BEGIN Supplied material

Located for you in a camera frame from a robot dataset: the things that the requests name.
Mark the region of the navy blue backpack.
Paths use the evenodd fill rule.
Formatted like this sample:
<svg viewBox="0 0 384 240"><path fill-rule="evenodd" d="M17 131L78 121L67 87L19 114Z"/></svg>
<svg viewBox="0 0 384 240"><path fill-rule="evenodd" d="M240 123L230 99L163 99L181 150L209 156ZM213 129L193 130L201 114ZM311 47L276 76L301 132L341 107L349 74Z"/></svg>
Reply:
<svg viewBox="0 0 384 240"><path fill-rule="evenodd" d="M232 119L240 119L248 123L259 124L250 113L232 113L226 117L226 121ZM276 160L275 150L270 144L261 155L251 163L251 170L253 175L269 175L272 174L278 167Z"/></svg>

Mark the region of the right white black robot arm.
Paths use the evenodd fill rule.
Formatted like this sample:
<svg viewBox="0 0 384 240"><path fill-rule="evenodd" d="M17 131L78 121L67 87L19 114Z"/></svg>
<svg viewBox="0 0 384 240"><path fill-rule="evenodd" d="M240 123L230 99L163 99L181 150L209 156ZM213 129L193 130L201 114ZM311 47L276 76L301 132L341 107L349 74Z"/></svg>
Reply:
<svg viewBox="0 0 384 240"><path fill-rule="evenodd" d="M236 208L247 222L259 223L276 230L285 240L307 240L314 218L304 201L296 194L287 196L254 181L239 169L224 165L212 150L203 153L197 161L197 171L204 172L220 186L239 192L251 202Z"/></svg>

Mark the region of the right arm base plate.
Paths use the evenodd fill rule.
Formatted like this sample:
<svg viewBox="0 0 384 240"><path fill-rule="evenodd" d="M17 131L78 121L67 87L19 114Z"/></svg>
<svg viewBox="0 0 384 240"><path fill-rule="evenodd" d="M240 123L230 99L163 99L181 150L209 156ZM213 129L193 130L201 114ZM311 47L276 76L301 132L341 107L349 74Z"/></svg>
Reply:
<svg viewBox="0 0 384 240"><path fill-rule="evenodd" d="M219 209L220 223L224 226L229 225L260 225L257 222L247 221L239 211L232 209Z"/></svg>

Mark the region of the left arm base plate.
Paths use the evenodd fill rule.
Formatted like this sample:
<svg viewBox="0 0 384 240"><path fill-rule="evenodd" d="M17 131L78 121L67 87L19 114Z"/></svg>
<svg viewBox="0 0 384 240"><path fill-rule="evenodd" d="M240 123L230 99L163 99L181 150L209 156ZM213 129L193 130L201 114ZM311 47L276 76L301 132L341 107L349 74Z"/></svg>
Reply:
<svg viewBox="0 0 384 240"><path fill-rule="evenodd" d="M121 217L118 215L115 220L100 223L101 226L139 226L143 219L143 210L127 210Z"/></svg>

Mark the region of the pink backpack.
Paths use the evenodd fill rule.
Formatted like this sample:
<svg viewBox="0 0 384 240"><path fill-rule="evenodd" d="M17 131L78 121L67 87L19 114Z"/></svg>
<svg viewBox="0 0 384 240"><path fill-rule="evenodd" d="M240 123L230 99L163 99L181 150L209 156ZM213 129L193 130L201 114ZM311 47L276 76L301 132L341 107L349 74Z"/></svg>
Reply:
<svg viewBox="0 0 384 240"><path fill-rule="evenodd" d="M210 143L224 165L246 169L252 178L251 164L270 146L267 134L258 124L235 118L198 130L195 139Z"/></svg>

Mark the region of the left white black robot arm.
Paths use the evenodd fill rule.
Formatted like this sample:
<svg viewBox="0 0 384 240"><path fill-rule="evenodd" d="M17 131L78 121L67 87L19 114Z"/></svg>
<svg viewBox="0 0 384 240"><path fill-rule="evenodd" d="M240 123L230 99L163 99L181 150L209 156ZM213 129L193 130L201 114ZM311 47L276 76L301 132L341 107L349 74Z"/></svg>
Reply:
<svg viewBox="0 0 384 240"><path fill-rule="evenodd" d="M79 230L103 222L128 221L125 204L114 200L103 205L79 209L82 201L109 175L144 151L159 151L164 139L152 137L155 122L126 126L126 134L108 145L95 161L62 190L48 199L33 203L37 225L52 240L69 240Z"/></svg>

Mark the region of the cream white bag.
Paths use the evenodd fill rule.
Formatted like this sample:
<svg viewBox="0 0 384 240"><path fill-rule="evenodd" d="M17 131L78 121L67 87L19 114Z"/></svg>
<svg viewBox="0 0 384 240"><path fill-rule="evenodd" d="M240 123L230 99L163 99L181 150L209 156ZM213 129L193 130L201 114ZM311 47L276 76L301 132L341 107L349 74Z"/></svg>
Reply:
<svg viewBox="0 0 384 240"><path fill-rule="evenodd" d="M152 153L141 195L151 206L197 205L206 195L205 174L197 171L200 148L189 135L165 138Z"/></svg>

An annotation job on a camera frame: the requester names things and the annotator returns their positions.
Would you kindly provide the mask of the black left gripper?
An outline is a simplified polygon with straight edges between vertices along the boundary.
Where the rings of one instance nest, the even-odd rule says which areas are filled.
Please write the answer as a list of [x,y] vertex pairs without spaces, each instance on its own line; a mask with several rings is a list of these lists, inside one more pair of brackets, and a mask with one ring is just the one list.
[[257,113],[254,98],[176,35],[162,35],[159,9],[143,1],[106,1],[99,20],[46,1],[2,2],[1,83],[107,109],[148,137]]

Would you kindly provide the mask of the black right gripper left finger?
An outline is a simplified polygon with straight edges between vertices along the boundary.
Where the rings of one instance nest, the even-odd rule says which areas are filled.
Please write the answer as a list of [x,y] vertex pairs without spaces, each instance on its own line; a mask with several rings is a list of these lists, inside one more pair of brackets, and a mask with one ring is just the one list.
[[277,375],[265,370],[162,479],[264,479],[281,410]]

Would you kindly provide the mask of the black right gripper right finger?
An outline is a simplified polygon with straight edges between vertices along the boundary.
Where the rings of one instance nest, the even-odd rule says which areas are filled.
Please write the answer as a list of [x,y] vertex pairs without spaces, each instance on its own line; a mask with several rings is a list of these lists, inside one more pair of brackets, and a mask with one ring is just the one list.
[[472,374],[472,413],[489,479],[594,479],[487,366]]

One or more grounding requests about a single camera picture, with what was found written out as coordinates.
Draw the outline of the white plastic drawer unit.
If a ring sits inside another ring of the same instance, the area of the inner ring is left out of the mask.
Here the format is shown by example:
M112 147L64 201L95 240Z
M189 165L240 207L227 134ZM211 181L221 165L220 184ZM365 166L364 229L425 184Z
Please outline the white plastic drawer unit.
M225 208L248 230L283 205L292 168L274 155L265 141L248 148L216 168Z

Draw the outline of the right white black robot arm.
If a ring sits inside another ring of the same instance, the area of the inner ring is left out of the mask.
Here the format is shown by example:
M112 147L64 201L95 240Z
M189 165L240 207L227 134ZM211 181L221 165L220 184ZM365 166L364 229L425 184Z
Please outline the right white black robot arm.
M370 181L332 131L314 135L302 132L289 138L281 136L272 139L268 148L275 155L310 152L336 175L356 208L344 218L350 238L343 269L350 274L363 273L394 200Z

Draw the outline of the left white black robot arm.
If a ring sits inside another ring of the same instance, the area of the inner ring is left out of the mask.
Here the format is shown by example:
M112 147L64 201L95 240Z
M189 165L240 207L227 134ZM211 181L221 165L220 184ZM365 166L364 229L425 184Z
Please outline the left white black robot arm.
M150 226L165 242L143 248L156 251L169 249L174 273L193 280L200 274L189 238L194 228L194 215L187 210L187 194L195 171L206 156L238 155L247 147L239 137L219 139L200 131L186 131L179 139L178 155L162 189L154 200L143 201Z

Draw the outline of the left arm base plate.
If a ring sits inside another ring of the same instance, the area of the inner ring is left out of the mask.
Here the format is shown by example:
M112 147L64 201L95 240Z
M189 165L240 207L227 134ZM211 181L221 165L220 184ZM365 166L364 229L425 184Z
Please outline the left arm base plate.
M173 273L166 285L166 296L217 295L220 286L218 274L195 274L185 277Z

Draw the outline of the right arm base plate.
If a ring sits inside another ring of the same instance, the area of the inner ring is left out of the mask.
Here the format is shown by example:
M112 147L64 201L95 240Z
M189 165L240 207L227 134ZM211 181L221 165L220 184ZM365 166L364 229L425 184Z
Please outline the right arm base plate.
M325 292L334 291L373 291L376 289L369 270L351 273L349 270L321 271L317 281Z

END Supplied material

• Exercise goal
Please go through the data above and copy each line containing the word "region".

• Reply to the task
Mark the region of the navy blue backpack.
Mark the region of the right white black robot arm.
Mark the region of the right arm base plate.
Mark the region of the left arm base plate.
Mark the region of the pink backpack.
Mark the region of the left white black robot arm.
Mark the region of the cream white bag.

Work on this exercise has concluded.